Die internationale Staatengemeinschaft will Afghanistan mit finanziellen, politischen und militärischen Mitteln sowie einem verstärkten Kampf gegen Drogen weiter stabilisieren. Zum Abschluss der internationalen Afghanistan-Konferenz in Berlin sagten die Vertreter aus gut 50 Staaten am Donnerstag den weiteren Einsatz der internationalen Schutztruppe ISAF, die Entwaffnung regionaler Milizen und den Kampf gegen Drogen als gemeinsame Vorhaben zu.

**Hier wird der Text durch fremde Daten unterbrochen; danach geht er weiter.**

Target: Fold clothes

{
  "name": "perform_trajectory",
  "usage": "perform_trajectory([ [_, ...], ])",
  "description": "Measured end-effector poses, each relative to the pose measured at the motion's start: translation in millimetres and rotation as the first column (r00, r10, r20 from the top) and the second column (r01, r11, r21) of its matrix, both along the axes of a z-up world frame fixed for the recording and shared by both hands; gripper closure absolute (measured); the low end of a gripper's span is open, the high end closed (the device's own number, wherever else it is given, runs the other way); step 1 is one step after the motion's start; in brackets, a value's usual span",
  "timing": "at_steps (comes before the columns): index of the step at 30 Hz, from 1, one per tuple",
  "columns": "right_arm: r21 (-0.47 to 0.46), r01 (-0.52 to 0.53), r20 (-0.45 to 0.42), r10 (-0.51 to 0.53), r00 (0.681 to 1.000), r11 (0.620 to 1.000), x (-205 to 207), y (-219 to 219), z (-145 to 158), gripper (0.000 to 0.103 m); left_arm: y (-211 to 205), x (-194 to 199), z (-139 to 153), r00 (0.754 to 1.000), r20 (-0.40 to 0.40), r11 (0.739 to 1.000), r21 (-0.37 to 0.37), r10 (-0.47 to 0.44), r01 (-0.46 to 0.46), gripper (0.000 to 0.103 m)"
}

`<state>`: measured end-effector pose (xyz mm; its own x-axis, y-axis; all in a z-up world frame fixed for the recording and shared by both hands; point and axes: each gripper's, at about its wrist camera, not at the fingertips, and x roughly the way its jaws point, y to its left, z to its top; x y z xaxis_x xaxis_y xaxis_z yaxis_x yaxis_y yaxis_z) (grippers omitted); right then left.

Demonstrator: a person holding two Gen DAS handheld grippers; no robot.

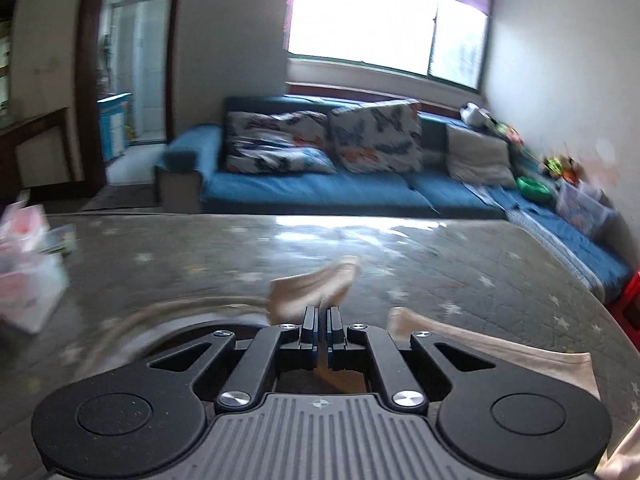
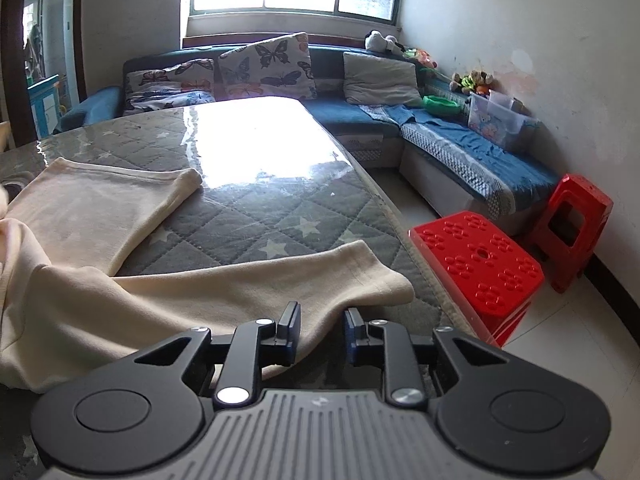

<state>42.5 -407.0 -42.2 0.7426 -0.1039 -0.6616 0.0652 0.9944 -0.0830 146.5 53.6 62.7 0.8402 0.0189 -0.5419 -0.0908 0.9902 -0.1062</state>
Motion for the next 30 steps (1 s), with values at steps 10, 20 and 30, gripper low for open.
perform_trajectory([
  [10,0.002,-0.002,0.011,0.002,1.000,1.000,-6,-3,2,0.075,81,-116,-5,0.980,0.011,0.979,-0.045,0.198,-0.197,0.099],
  [20,-0.008,0.009,0.001,-0.009,1.000,1.000,-6,-13,1,0.070,111,-168,-47,0.955,-0.124,0.961,-0.029,0.270,-0.276,0.100],
  [30,0.001,0.033,0.009,-0.033,0.999,0.999,3,-25,3,0.070,76,-179,-28,0.990,-0.079,0.994,0.003,0.113,-0.113,0.075],
])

HB BERLIN. HB BERLIN. Zudem wurde die am Mittwoch vereinbarte Zahlung von 8,2 Milliarden Dollar Aufbauhilfe in den nächsten drei Jahren und die bereits länger geplante Entsendung von fünf regionalen Wiederaufbauteams aus Soldaten und zivilen Helfern in Aussicht gestellt. Die Konferenz begrüßte die Ankündigung des afghanischen Übergangspräsidenten Hamid Karsai, im September Präsidentschafts- und Parlamentswahlen anzusetzen. Sie wertete die Hilfe für Afghanistan als Beitrag zum Kampf gegen Terror. In der „Berliner Erklärung“ der Konferenz heißt es: „Wir, die Teilnehmer der Berliner Afghanistan-Konferenz von 2004, sind entschlossen, die gemeinsamen Anstrengungen des afghanischen Volkes und der internationalen Gemeinschaft beim Wiederaufbau und der Reform der politischen, sozialen und wirtschaftlichen Strukturen Afghanistans fortzusetzen.“ Bundesaußenminister Joschka Fischer zog eine positive Bilanz des Treffens. „Es zeigt die langfristige politische, materielle, aber auch moralische Verpflichtung der Staatengemeinschaft für Afghanistan.“ Karsai und Fischer sagten, die Stabilisierung sei ein Teil des Kampfes gegen Terrorismus. Die USA werfen den 2001 durch US-Angriffe gestürzten radikal-islamischen Taliban vor, sie hätten Extremisten der Organisation El Kaida unterstützt. US-Truppen suchen in Afghanistan weiterhin nach Extremisten. Afghanischen Bitten um Ausweitung des ISAF-Einsatzraums über Kabul hinaus haben die beteiligten Nationen unter Hinweis auf begrenzte Kapazitäten stets abgelehnt. Nato-Generalsekretär Jaap de Hoop Scheffer sagte im Deutschlandradio, die Allianz könne nicht im ganzen Land für Sicherheit sorgen. Karsai sagte, es sei noch unklar, welche zusätzliche Unterstützung etwa durch ISAF seine Regierung für die Wahlen erbitten werde.